FACULTY
/GRADUATE SCHOOL
Blog 関西医療大学NOW!

 基礎医学ユニットの岩橋です。ワトソン・クリックによる歴史的なDNA二重らせんモデルの発表(1)から70年が経過しました。発表後、世界中の多く研究者により検証がなされ、このDNA2重らせんモデルの正しさが、確認されています。このモデルでは、アデニン(A)とチミン(T)、グアニン(G)とシトシン(C)塩基間に特異的な相互作用が存在するとされ、この特異的な相互作用の存在についても分光学的な手法を用いた証明(2)がなされています。アデニンとチミン、グアニンとシトシン塩基間の特異的な相互作用を介して遺伝情報が親から子に伝えられてゆきます。もし、この相互作用の特異性に乱れが生ずると、突然変異が起こると考えられます。
 私はこの相互作用の特異性の乱れについて、エレクトロスプレーイオン化質量分析(ESI-MS)を用いて調べています。ESI-MSはタンパク質などの不安定な生体高分子の質量測定に用いられていますが、マイルドなイオン化法であるため、水素結合のような弱い分子間力で結合した会合体を解離させずに検出することができます(図1)。

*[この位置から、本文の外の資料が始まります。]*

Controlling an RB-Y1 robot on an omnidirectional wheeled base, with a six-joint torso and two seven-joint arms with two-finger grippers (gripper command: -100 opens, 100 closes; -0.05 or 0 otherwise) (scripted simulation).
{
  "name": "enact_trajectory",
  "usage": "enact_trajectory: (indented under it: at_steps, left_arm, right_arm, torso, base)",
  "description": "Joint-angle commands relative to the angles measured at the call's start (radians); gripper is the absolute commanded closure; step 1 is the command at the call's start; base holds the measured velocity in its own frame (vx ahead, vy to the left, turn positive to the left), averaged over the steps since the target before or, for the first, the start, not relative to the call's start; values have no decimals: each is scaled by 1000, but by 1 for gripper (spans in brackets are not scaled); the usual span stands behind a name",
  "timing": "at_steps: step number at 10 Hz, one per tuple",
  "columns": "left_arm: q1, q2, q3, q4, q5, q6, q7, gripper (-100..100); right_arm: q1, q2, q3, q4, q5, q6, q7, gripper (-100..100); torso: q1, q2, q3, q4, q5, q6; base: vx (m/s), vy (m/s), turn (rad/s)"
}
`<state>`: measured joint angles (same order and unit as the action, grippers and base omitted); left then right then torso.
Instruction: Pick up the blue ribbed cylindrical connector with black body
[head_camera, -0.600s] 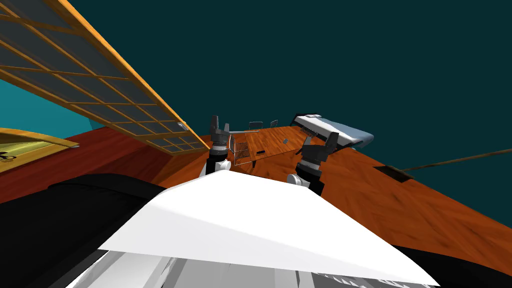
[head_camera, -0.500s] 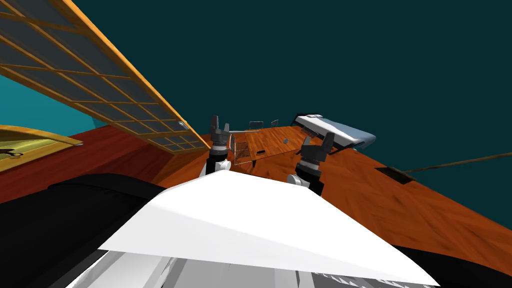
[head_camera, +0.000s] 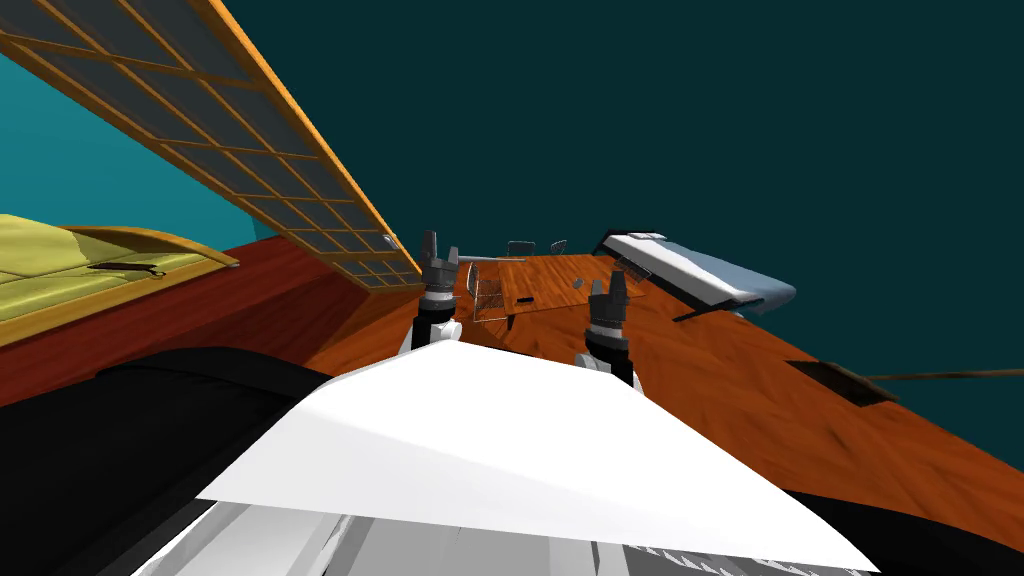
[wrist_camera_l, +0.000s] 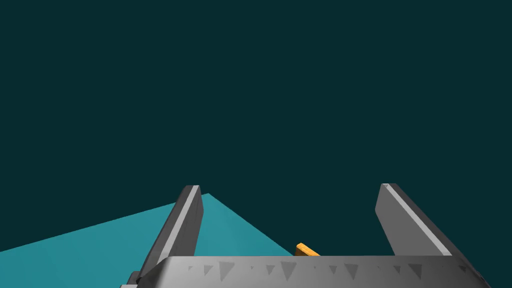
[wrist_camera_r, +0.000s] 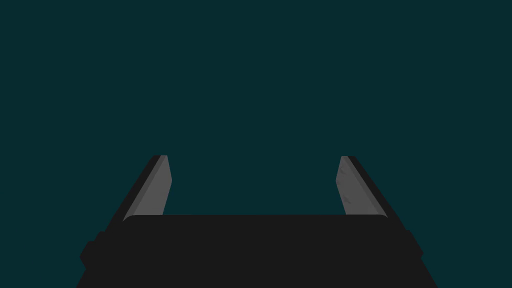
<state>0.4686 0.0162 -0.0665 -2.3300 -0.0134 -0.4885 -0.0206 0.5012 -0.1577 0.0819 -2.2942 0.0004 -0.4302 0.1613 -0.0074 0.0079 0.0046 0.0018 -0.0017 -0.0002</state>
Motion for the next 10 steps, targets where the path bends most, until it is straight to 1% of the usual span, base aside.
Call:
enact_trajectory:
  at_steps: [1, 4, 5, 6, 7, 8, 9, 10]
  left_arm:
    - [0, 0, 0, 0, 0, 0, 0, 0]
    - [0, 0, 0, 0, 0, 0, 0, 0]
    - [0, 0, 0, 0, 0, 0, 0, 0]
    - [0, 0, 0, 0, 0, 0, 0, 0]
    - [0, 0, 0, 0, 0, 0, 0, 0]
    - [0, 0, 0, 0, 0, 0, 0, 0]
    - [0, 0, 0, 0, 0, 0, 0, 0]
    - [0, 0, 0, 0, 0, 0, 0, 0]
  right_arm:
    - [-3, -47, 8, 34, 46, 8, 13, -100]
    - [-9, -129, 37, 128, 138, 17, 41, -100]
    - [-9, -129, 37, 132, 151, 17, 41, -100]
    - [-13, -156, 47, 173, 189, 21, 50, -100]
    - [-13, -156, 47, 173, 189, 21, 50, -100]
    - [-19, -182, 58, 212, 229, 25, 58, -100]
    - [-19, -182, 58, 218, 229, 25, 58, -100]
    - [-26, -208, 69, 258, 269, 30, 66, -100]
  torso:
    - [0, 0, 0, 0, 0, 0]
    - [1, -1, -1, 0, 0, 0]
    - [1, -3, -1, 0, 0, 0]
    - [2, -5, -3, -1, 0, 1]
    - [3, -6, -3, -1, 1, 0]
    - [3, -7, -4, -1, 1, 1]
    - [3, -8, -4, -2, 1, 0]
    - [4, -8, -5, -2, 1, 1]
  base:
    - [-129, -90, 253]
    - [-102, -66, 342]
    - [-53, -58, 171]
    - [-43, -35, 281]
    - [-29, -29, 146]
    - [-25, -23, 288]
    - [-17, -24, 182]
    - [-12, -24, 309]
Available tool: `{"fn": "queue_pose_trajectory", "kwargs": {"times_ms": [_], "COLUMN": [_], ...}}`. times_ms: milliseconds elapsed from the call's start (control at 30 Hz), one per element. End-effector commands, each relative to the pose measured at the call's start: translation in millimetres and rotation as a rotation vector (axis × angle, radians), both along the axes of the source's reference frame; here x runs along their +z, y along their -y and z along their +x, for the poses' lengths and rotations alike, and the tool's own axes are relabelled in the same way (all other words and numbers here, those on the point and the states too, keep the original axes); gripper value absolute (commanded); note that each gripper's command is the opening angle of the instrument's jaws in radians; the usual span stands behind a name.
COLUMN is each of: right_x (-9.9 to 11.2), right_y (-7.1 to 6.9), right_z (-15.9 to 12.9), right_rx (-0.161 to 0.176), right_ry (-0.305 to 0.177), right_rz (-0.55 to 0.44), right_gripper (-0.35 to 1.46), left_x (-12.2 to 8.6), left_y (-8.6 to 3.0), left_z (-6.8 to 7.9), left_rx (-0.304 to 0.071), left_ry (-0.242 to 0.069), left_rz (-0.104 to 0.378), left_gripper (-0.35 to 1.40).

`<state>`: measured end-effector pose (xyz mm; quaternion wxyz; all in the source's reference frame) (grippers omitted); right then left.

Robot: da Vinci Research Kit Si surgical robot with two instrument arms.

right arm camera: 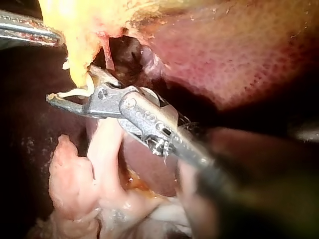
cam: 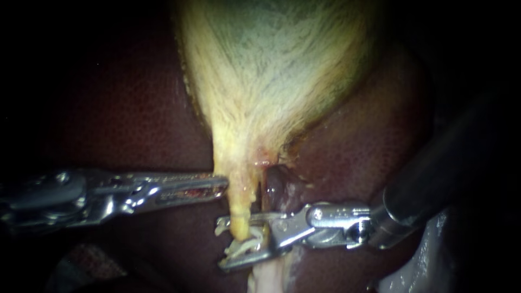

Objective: Clipping third clip left tube

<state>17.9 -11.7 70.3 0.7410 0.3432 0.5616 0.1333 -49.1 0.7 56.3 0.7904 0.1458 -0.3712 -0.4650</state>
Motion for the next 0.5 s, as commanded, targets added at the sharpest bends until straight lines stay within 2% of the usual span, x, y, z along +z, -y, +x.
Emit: {"fn": "queue_pose_trajectory", "kwargs": {"times_ms": [33, 200, 400, 433, 500], "right_x": [-0.3, -1.7, -1.7, -1.6, -1.4], "right_y": [-0.5, -2.3, -2.5, -2.6, -2.7], "right_z": [-0.1, -0.3, -0.3, -0.3, -0.8], "right_rx": [0.01, 0.036, 0.048, 0.049, 0.054], "right_ry": [-0.003, -0.014, -0.008, -0.008, -0.005], "right_rz": [-0.005, -0.012, -0.015, -0.015, -0.016], "right_gripper": [0.52, 0.49, 0.43, 0.39, 0.11], "left_x": [0.0, 0.1, 0.1, 0.1, 0.1], "left_y": [0.0, 0.0, 0.0, 0.0, 0.0], "left_z": [0.0, -0.1, -0.1, -0.1, -0.1], "left_rx": [0.0, 0.0, -0.001, -0.001, -0.001], "left_ry": [0.0, -0.001, -0.001, -0.001, -0.001], "left_rz": [0.0, 0.0, 0.0, 0.0, 0.0], "left_gripper": [-0.3, -0.3, -0.3, -0.3, -0.3]}}
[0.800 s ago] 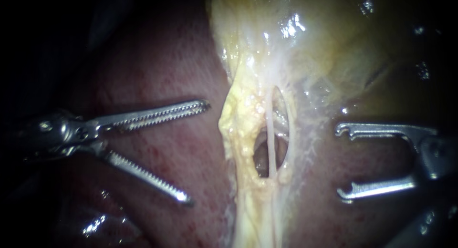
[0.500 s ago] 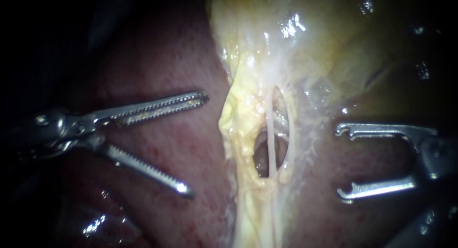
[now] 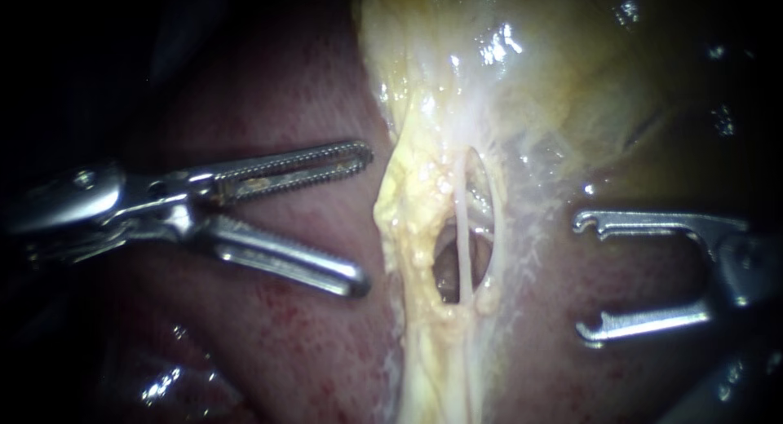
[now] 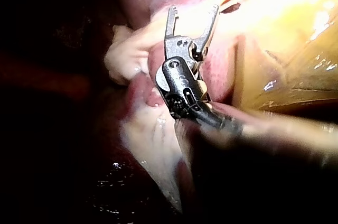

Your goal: Grabbing gallbladder

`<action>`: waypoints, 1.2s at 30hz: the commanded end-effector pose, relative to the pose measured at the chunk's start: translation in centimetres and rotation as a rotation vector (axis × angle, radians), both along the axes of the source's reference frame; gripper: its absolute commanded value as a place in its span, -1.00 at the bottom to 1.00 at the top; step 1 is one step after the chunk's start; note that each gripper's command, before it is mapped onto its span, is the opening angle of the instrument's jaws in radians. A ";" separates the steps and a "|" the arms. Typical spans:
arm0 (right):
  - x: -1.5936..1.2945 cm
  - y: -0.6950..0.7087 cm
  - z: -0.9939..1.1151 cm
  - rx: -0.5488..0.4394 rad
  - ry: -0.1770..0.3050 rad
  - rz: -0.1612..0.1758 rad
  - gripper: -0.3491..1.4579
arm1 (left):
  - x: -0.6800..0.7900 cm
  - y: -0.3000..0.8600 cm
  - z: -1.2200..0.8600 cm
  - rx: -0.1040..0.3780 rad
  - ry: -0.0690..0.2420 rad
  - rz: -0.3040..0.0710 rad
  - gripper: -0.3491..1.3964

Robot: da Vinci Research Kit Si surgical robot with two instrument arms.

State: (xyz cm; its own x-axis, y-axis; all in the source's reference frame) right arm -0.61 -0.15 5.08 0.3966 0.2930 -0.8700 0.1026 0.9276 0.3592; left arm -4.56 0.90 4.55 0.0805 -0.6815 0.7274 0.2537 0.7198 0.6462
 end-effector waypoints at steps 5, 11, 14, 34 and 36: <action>0.00 -0.01 0.00 0.000 0.000 0.000 0.05 | -0.07 0.00 0.04 0.054 0.044 -0.023 0.12; 0.00 -0.01 0.01 -0.001 0.000 0.000 0.05 | -0.16 0.02 0.05 0.119 0.074 -0.066 0.00; 0.00 -0.01 0.01 -0.001 0.000 0.000 0.05 | -0.18 0.03 0.06 0.158 0.080 -0.092 -0.07; 0.00 -0.02 0.02 -0.002 0.000 -0.001 0.04 | -0.15 0.03 0.06 0.229 0.146 -0.145 -0.88; 0.00 -0.02 0.02 -0.002 0.000 -0.001 0.04 | -0.14 0.03 0.06 0.229 0.152 -0.144 -1.00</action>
State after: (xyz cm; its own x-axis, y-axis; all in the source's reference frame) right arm -0.61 -0.17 5.10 0.3964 0.2915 -0.8706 0.1032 0.9281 0.3577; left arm -4.69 0.93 4.61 0.0673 -0.8393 0.5395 0.4507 0.5080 0.7341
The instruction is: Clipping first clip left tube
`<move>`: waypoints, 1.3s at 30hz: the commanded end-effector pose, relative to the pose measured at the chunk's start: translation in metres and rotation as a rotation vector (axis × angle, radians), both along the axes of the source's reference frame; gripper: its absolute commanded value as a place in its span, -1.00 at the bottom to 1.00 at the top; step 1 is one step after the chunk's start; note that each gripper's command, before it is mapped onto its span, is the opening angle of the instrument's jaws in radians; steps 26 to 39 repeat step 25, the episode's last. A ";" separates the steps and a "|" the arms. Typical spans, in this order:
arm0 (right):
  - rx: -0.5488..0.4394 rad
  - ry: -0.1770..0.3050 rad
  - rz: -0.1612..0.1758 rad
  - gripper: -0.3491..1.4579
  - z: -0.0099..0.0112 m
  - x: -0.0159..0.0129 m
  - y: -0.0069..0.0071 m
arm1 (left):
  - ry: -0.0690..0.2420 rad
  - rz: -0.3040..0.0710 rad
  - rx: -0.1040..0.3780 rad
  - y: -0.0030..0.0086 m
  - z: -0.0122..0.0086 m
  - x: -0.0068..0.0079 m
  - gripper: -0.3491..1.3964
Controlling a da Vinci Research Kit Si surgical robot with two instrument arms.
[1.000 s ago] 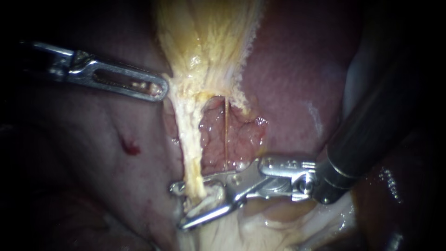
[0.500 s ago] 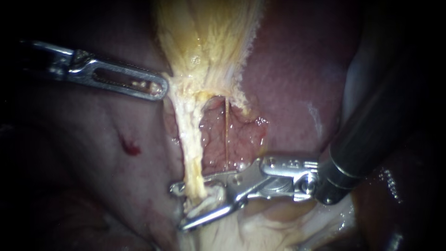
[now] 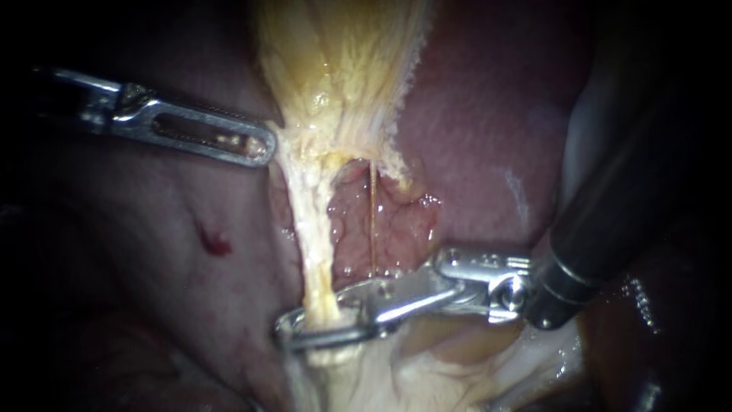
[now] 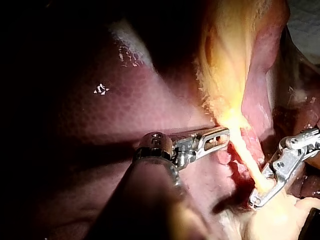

 染色体のテロメア部分の3’末端にグアニンの多い配列TTAGGGが1000回以上も反復しており、図2に示すような環状グアニン四量体を形成していると考えられています。実際、ESI-MSをもちいてそのグアニン四量体が検出されます(3)(図2)。核酸塩基の混合溶液のESI-MSにより、混合溶液内に生じたプラスあるいはマイナスの荷電を有する非ワトソン・クリック塩基対を検出し、どの塩基とどの塩基が会合体を形成しているか、それぞれの会合体の相対的な安定性を調べています。

(1) Watson JD & Crick FHC Nature 171, 737-738 (1953).
(2) Kyogoku Y, Lord RC & Rich A Science 154, 518-520 (1966).
(3) Fukushima K & Iwahashi H Chem. Commun. 895-896 (2000).